For how well the least popular armies do you can look to the Meta game to see why. If you want to do well then you must be able to beat Grey Knights, that means you can probably beat all Marine armies well. But being able to beat Grey Knights easily comes at a cost that you might not do so well against Orks say. So you build your list which has a strong match up against MeQ but is weak to Orks which is totally fine as it's unlikely you'll ever play one.


----------



## Zion (May 31, 2011)

mynameisgrax said:


> You moved a decimal place there. 1/8 is 12.5%, not 1.25%. The Orks actually had a pretty good showing, compared with how many people used them.


So I did. Thanks!



mynameisgrax said:


> Anyway, you bring up some interesting points, although I believe Elmir has some very good ones as well. What I really like, overall, is using statistics to better understand how the armies are matching up against each other.

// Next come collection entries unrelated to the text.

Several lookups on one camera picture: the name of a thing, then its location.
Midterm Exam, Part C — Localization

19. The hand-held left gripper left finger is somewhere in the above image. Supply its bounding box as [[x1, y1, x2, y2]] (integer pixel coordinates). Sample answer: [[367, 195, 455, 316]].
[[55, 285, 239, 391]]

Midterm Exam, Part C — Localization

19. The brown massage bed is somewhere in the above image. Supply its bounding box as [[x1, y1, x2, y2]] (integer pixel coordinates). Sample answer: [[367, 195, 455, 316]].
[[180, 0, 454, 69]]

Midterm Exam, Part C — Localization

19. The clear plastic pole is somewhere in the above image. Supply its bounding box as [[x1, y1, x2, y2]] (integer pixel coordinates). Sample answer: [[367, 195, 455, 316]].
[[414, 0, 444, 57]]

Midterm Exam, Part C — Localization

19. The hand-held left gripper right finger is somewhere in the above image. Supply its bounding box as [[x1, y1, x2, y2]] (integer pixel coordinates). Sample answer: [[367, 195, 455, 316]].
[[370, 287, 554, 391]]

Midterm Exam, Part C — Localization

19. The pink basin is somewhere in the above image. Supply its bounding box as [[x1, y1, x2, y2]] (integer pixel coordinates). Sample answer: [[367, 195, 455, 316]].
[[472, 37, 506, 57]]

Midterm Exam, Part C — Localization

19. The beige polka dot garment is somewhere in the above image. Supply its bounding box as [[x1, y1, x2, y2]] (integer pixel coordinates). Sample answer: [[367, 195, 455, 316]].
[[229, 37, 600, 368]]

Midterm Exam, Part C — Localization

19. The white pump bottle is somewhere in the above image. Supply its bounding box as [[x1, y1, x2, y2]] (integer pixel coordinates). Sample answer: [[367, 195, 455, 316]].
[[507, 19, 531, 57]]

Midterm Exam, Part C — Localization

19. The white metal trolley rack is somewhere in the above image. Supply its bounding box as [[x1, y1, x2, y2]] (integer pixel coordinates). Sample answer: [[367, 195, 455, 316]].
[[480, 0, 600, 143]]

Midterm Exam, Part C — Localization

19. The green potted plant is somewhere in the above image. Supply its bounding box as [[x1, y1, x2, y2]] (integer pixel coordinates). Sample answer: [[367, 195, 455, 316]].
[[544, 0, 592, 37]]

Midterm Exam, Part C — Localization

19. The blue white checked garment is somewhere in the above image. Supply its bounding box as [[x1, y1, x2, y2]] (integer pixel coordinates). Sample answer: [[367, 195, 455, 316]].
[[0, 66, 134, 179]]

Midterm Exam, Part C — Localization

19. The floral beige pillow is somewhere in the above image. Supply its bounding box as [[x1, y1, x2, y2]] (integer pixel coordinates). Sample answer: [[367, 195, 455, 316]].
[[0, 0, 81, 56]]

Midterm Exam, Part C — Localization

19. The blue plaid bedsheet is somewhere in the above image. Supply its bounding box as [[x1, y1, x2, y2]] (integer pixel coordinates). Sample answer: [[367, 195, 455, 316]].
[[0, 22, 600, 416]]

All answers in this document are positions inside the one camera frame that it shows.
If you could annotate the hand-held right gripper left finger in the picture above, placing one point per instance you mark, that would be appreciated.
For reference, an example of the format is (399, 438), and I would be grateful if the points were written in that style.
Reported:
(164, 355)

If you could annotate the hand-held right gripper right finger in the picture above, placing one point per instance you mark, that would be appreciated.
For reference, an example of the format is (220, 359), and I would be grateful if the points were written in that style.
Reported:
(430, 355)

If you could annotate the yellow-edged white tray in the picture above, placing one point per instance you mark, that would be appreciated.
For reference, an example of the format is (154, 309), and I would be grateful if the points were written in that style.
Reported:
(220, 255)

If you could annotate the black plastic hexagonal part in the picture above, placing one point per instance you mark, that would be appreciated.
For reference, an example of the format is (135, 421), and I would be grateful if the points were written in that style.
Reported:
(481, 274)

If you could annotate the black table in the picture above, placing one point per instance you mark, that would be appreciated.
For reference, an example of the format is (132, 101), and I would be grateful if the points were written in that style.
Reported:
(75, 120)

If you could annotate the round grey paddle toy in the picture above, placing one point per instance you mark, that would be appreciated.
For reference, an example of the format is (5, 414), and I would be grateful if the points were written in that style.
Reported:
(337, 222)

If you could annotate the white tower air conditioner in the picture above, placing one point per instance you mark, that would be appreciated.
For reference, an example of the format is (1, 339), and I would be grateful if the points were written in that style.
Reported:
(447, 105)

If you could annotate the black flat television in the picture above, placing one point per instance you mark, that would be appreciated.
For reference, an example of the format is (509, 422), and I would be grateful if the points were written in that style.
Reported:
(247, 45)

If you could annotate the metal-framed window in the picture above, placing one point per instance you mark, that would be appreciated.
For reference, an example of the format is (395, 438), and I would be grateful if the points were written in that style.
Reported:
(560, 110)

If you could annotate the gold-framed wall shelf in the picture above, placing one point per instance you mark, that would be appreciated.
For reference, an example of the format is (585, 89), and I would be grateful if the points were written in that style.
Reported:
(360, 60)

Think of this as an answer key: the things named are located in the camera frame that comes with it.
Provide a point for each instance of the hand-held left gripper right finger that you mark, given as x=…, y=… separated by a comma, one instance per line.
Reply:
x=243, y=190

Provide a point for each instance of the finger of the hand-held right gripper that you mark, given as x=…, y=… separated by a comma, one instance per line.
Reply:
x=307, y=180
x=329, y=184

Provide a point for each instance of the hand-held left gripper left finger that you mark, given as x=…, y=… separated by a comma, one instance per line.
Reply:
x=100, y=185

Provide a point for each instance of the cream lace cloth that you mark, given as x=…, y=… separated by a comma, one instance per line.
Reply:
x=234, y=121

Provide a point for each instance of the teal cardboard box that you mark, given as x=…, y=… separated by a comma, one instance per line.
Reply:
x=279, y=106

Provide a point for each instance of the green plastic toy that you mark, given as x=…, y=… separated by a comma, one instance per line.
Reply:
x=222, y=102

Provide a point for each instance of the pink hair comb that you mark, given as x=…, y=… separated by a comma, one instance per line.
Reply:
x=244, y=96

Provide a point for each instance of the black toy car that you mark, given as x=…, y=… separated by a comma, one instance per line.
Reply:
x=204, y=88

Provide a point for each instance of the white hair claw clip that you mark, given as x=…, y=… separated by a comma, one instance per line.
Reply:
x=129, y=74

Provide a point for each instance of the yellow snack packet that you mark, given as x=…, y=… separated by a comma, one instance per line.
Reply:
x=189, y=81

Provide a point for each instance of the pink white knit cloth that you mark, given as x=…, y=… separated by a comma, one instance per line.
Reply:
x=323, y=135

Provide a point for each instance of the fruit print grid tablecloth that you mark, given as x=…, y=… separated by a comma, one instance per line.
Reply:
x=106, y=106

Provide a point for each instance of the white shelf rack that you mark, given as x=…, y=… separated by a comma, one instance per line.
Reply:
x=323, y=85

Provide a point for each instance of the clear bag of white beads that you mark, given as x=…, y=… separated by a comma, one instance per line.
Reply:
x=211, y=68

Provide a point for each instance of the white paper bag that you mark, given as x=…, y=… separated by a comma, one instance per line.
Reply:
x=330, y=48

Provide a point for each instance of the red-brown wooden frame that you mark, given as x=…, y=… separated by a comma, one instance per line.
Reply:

Agreed, that's why I started looking into it.



mynameisgrax said:


> One thing is beyond question (as pointed out by Elmir): the Grey Knights are doing a LOT better than they should be. It's not enough to say they're popular, as they're winning twice as often as they should be, given how many players are using them.


Based on raw numbers alone we're actually finding they did better than we EXPECTED them to based on total numbers, but when you step back and look at it using the codex to as the answer to X you realize that there are a number of variables that aren't being accounted for that people assume are insignificant enough to consider.



mynameisgrax said:


> It's interesting how poorly the other marines are faring though, compared to how many people use them. Aside from Space Wolves and Dark Angels, none of the regular Space Marines, Blood Angels, Black Templar or Chaos Marines made it to the finals.


I agree, based on expectations of "codex strength" and "tier levels" these books should do better. And that's why I think these assumptions are wrong, they aren't being met in a real setting.



mynameisgrax said:


> I do think it's relevant that at least 1 player from each of several underplayed armies made it to the finals (Orks, Chaos Daemons, Dark Angels, and Eldar), but this has far less to do with the armies than with the players using them.


Also agreed, and that's been part of my point for a while. GOOD PLAYERS MATTER. People just want to talk about how awesome a book is and ignore any other reason why someone might win. It's cheap, lame and frankly a petty excuse for why someone loses. Or wins.



mynameisgrax said:


> In short: players that play the 'lesser used' armies, tend to use them a lot, and they usually get very good with them (or at least as good as you can).
> 
> That said, this doesn't mean their armies are competitive. It just means that those players really know their shit.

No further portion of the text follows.